Read through the entries below and return each line with the word "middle".
--- START ---
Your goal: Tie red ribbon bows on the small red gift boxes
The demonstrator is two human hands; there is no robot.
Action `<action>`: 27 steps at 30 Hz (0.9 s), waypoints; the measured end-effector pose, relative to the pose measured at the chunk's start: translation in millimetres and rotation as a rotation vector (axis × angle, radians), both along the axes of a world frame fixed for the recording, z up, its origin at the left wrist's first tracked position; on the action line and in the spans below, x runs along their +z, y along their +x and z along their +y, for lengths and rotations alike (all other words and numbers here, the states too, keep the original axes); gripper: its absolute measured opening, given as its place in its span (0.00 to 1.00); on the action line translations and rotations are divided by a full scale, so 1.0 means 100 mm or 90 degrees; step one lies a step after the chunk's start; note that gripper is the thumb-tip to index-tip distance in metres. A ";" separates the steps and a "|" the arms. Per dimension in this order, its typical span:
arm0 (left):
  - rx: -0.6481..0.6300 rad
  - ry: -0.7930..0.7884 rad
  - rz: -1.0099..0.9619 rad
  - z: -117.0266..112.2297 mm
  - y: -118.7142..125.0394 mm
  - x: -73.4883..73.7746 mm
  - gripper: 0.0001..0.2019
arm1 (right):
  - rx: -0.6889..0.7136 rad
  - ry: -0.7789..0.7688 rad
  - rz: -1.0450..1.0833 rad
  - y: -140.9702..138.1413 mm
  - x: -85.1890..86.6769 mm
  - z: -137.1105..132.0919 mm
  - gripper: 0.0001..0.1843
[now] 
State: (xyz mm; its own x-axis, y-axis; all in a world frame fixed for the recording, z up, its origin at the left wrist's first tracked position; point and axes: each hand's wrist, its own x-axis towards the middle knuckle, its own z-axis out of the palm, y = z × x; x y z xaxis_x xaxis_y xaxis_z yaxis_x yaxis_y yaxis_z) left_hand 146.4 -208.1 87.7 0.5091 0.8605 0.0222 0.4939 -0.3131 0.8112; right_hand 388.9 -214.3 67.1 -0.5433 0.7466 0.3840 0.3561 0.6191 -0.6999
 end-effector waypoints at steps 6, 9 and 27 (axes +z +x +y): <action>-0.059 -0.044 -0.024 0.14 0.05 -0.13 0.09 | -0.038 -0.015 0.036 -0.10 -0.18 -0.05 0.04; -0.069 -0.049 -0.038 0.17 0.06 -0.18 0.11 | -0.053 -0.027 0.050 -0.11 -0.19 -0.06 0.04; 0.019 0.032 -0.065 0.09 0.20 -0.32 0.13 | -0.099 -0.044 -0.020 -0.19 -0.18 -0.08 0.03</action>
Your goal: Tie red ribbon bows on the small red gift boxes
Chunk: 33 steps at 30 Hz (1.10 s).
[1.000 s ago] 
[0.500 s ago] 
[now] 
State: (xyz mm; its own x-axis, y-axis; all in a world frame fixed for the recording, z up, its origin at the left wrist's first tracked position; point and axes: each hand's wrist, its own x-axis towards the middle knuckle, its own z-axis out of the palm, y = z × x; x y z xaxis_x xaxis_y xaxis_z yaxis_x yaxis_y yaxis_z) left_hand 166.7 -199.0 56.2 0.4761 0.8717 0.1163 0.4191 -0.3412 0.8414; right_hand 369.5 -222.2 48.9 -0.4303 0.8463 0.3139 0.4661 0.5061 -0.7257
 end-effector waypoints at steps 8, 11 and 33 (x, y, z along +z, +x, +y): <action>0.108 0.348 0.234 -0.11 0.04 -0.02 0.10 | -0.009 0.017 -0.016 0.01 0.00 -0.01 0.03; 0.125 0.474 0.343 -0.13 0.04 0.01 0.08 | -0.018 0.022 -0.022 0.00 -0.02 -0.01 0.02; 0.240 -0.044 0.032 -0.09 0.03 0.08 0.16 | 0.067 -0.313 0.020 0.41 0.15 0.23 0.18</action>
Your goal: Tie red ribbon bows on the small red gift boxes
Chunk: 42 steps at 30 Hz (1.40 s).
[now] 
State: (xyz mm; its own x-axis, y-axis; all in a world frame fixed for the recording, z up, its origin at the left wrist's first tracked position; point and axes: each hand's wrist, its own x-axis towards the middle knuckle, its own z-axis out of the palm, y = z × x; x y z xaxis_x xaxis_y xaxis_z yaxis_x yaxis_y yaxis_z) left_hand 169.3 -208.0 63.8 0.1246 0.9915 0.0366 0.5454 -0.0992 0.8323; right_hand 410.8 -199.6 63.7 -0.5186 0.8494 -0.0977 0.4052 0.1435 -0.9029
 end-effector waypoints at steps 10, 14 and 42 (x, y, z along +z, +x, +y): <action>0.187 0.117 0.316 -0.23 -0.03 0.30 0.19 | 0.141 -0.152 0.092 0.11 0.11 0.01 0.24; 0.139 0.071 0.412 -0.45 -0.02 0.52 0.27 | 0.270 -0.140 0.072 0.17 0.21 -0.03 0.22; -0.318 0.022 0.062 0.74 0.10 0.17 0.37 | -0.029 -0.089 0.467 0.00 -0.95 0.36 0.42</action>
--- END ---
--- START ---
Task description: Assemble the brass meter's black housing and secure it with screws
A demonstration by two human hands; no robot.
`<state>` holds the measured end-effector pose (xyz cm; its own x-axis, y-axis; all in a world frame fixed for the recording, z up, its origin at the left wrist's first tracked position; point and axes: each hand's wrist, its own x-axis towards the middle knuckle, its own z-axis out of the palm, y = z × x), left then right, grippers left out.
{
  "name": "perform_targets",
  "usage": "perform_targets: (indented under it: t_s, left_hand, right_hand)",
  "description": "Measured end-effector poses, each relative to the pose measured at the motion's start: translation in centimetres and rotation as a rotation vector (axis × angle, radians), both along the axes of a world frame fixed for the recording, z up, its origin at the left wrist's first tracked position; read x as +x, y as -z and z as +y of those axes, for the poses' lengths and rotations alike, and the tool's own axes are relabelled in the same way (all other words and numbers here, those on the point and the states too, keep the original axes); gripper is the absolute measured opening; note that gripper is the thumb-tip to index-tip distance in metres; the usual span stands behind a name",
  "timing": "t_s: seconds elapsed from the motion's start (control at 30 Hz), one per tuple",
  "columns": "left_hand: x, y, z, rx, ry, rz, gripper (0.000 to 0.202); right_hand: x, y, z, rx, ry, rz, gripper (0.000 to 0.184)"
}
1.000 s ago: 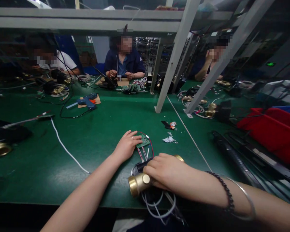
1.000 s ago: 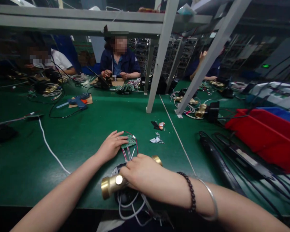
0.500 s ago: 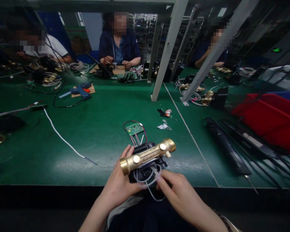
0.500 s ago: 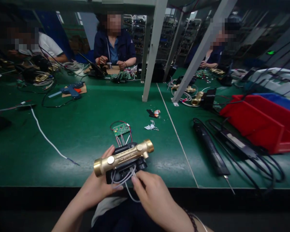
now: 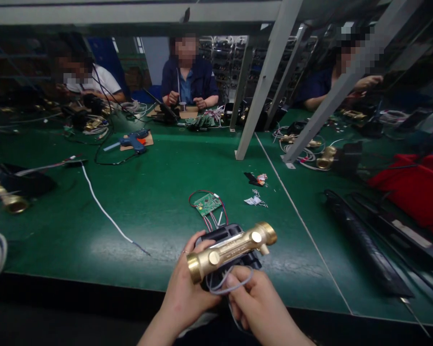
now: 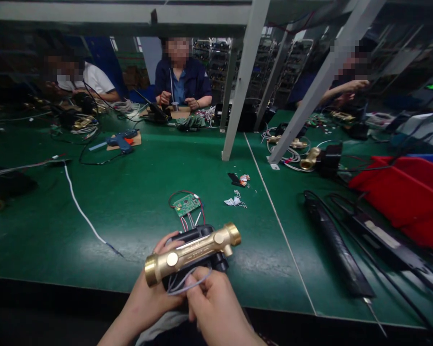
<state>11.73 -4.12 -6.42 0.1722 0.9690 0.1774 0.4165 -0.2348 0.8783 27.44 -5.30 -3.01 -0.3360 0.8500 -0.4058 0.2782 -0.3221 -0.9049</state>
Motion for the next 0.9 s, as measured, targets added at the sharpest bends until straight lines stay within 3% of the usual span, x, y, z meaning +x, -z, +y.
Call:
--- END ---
▸ ANSWER:
State: (xyz mm; its own x-axis, y-axis; all in a world frame fixed for the recording, z up, its origin at the left wrist's first tracked position; point and axes: each hand's wrist, its own x-axis towards the middle knuckle, its own z-axis out of the palm, y = z × x; x y z xaxis_x xaxis_y xaxis_z yaxis_x yaxis_y yaxis_z) left_hand 146.4 -208.1 87.7 0.5091 0.8605 0.0222 0.4939 -0.3131 0.8112; right_hand 388.9 -214.3 67.1 -0.5433 0.7466 0.3840 0.3561 0.6191 -0.6999
State: (xyz mm; its own x-axis, y-axis; all in a world frame fixed for the recording, z up, its origin at the left wrist's first tracked position; point and axes: each hand's wrist, its own x-axis towards the middle knuckle, its own z-axis out of the palm, y = z × x; x y z xaxis_x xaxis_y xaxis_z yaxis_x yaxis_y yaxis_z) left_hand 166.7 -199.0 56.2 0.4761 0.8717 0.1163 0.4191 -0.3412 0.8414; right_hand 369.5 -222.2 48.9 -0.4303 0.8463 0.3139 0.4661 0.5061 -0.7257
State: (xyz mm; its own x-axis, y-axis; all in a world frame fixed for the recording, z up, its origin at the left wrist's first tracked position; point and axes: each hand's wrist, its own x-axis towards the middle knuckle, its own z-axis out of the palm, y = z × x; x y z xaxis_x xaxis_y xaxis_z yaxis_x yaxis_y yaxis_z) left_hand 169.3 -208.0 63.8 0.1246 0.9915 0.0366 0.5454 -0.0992 0.8323; right_hand 410.8 -199.6 63.7 -0.5186 0.8494 -0.0977 0.4052 0.1435 -0.9029
`<state>` holds the measured end-effector pose (xyz cm; its own x-axis, y-axis; all in a world frame fixed for the recording, z up, its origin at the left wrist's first tracked position; point and axes: each hand's wrist, its own x-axis towards the middle knuckle, its own z-axis out of the palm, y = z × x), left then right, grippers left out.

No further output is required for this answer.